[[ DATA, beginning ]]
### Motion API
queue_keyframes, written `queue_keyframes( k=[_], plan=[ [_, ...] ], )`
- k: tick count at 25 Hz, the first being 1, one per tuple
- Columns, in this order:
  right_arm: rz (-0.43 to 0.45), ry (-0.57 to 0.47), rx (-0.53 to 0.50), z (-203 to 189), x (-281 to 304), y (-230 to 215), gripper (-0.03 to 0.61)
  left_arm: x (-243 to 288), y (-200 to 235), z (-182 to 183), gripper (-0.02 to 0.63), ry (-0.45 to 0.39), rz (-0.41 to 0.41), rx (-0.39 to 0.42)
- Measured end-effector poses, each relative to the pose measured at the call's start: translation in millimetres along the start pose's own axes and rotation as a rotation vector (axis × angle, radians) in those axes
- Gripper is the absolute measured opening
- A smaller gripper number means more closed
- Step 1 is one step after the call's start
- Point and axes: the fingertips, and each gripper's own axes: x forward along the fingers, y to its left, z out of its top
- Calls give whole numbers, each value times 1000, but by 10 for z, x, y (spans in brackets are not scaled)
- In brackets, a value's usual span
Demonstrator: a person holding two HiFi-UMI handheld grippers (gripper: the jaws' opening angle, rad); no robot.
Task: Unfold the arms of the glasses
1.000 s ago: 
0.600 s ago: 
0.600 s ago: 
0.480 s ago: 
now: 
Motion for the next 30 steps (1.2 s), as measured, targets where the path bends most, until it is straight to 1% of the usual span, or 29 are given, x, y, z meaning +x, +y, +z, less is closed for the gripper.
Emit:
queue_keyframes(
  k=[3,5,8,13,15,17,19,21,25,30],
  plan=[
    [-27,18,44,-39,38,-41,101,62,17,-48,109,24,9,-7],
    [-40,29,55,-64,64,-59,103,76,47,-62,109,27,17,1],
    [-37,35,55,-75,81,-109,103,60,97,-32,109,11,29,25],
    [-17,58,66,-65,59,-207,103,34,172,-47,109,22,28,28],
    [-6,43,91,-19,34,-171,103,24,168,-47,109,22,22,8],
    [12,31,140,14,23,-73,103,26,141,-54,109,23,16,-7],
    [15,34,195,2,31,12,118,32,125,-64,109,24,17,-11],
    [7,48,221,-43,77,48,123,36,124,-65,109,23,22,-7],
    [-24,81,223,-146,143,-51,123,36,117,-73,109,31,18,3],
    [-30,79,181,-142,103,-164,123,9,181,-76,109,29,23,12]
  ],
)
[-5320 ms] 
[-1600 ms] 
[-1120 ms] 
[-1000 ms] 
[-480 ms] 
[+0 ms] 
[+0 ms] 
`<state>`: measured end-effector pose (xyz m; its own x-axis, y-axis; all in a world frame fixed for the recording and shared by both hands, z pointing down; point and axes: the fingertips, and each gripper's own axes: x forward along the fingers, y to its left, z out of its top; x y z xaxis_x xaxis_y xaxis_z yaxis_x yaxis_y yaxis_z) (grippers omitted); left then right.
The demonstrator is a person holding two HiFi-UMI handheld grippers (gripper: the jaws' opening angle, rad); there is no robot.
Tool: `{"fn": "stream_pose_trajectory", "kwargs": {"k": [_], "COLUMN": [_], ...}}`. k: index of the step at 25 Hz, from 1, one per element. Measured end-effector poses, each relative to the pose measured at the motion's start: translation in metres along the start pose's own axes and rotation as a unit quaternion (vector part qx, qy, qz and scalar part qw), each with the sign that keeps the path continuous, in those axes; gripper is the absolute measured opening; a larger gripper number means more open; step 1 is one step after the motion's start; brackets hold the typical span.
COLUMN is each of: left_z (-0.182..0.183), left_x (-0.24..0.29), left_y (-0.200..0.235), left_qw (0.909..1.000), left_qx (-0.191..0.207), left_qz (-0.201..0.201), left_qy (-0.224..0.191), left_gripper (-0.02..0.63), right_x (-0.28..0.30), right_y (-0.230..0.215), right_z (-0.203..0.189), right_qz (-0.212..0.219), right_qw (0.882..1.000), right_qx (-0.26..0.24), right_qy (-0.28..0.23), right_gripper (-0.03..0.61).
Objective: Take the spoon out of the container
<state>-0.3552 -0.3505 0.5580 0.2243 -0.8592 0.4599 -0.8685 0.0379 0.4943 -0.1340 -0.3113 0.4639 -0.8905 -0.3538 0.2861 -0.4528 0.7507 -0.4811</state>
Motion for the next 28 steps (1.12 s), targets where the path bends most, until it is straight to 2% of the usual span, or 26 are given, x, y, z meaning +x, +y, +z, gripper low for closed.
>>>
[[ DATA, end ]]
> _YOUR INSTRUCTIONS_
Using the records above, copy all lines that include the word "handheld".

> _ANSWER TO THIS PROBLEM_
Demonstrator: a person holding two HiFi-UMI handheld grippers (gripper: the jaws' opening angle, rad); no robot.
The demonstrator is a person holding two HiFi-UMI handheld grippers (gripper: the jaws' opening angle, rad); there is no robot.

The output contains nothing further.